This is EXACTLY why I don't like scruffing. Because it teaches them that reacting violently is ok. And then you get mad when they escalate, so you escalate, so they escalate, ect ect...until you have a cat chasing you throughout your home biting you causing deep wounds and you're kicking the cat with all your strength. Obviously that's not working. (BTW this isn't a random example. Jitzu was this cat when I first got her.)

Pepper, rather than scruffing her instead do something she'll think is much worse. Immediately stand up, leave the room and go shut yourself in another room. Your lack of attention IS a punishment, but you're not going to risk damaging her or losing her trust at all.

Give it 30 seconds, grab a toy and come back into the room. Give her something to take her frustration out on (because that's where this behavior is coming from) and let her play until she's tired.

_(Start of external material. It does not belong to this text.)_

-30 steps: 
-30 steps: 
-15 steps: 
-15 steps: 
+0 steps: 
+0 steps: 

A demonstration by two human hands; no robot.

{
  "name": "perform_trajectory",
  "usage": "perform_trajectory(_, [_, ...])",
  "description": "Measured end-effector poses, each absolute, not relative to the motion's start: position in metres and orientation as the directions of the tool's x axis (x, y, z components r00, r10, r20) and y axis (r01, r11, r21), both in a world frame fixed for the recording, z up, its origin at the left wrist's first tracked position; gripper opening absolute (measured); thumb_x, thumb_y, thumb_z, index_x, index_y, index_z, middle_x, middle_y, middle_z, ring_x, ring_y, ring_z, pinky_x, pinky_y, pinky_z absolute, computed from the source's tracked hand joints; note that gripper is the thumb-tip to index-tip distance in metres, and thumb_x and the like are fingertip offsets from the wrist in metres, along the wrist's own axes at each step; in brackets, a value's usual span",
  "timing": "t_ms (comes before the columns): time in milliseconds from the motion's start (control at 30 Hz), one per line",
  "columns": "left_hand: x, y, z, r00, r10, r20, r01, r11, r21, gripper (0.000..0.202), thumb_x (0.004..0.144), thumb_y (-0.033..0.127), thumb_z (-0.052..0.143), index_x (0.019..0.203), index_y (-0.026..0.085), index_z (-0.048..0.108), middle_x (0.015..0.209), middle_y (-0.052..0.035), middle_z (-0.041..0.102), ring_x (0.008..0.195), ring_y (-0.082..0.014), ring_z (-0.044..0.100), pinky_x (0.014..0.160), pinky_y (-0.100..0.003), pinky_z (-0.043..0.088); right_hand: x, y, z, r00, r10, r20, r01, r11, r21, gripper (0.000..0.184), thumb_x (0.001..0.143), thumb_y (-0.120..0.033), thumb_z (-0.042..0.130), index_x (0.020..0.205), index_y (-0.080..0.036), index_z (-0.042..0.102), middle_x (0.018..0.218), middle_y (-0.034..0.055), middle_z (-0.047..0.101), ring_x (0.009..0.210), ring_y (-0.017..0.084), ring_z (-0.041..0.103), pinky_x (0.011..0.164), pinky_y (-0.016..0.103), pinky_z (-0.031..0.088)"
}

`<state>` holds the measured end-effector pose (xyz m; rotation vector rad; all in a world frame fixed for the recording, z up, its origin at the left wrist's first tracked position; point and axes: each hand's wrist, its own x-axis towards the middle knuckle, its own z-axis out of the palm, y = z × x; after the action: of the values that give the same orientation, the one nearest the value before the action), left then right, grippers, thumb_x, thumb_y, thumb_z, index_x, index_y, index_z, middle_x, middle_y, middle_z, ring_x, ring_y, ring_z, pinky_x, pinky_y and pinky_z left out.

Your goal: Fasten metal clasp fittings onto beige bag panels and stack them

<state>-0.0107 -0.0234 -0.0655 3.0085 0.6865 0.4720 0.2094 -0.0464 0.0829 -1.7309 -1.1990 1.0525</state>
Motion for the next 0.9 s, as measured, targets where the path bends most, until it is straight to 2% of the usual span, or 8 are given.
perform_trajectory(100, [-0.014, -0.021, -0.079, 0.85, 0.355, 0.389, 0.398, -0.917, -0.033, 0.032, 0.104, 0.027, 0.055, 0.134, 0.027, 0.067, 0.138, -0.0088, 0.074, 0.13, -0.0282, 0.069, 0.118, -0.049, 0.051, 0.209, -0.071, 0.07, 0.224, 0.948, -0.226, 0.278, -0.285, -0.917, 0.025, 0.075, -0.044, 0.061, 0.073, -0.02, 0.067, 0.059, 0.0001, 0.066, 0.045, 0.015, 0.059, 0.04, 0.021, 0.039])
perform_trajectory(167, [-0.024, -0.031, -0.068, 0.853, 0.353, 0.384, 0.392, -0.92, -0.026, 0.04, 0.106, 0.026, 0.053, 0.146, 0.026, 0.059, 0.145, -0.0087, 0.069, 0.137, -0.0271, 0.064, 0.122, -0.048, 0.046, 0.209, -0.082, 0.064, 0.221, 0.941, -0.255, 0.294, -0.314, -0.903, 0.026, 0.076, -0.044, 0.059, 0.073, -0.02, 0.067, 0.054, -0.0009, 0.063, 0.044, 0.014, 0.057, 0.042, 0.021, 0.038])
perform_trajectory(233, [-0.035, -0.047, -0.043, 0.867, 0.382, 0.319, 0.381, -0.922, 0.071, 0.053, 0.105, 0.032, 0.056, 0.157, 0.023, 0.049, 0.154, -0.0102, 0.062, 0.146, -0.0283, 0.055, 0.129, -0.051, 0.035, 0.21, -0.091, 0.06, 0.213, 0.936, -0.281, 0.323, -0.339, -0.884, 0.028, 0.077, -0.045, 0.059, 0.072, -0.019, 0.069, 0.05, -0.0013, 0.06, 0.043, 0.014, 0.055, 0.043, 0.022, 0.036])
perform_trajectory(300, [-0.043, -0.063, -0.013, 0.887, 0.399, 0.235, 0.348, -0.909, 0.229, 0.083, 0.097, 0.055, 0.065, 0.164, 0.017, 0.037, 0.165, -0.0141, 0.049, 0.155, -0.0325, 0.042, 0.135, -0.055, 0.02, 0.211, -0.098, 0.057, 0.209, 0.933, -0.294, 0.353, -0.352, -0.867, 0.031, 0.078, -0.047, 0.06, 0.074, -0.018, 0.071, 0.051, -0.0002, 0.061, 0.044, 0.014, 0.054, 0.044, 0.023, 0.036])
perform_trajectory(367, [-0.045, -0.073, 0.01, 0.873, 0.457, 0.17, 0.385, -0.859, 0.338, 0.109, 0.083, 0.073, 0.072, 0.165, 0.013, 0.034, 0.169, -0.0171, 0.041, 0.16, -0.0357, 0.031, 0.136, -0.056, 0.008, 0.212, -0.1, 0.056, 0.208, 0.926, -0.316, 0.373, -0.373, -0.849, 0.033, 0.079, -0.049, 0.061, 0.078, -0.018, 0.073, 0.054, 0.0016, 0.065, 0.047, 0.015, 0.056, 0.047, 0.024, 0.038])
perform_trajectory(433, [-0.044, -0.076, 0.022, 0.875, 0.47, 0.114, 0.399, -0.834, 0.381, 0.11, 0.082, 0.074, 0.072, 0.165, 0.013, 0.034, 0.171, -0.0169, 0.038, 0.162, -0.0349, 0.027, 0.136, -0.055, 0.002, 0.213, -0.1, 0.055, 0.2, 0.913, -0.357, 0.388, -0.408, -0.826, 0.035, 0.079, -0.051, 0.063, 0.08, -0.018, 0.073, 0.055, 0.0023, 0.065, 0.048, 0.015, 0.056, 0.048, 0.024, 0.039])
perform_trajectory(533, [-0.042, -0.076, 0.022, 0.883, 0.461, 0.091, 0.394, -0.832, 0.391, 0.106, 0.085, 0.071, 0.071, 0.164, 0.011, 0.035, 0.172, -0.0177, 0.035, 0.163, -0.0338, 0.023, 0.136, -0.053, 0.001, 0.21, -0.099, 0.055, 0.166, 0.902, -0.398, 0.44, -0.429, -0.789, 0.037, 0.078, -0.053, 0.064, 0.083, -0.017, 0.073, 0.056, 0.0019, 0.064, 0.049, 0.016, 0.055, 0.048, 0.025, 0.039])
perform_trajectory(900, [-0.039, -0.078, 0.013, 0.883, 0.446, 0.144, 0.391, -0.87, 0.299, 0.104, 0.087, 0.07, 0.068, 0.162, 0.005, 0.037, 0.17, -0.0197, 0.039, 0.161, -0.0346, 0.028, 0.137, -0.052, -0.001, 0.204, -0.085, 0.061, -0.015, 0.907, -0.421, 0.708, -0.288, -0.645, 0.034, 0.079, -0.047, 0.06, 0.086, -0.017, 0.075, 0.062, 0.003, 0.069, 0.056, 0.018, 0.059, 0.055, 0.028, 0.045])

She's telling you she's bored, she's not able to get the energy out on her own, and you're the one she likes the best so you get the brunt..so it's kind of a compliment in a way. (I know it sucks though...  )

With the covers thing. Make sure you NEVER play with her around the bed. Use your covers as a shield and simply shove her off the bed the second she starts getting to excited. Don't make it fun by shoving her off over and over and over. Shove her off once, roll over and cover your head, and ignore her until she settles back down. You could also calmly pick her up and remove her from the room, shutting her out and ignoring her upset howls when you do.

The bottom line is she's got loads of extra energy, and if you don't find ways to channel it then she'll find ways to channel it...which, as you're discovering, are no fun at all for us.



dlowan said:


> I really don't know how else to say it and I hope you won't think me rude....but this is just a little ***** cat! You are fifty times her size....you really can't start off your relationship by being scared of her!
> 
> Sure, she can bite and scratch, but if you hold her properly she can't do a lot of damage.


I disagree that she can't cause damage. I have had bites become infected, as have many other people on this forum. Someone (don't remember who) nearly had to have a finger amputated because of a bite. That is a concern.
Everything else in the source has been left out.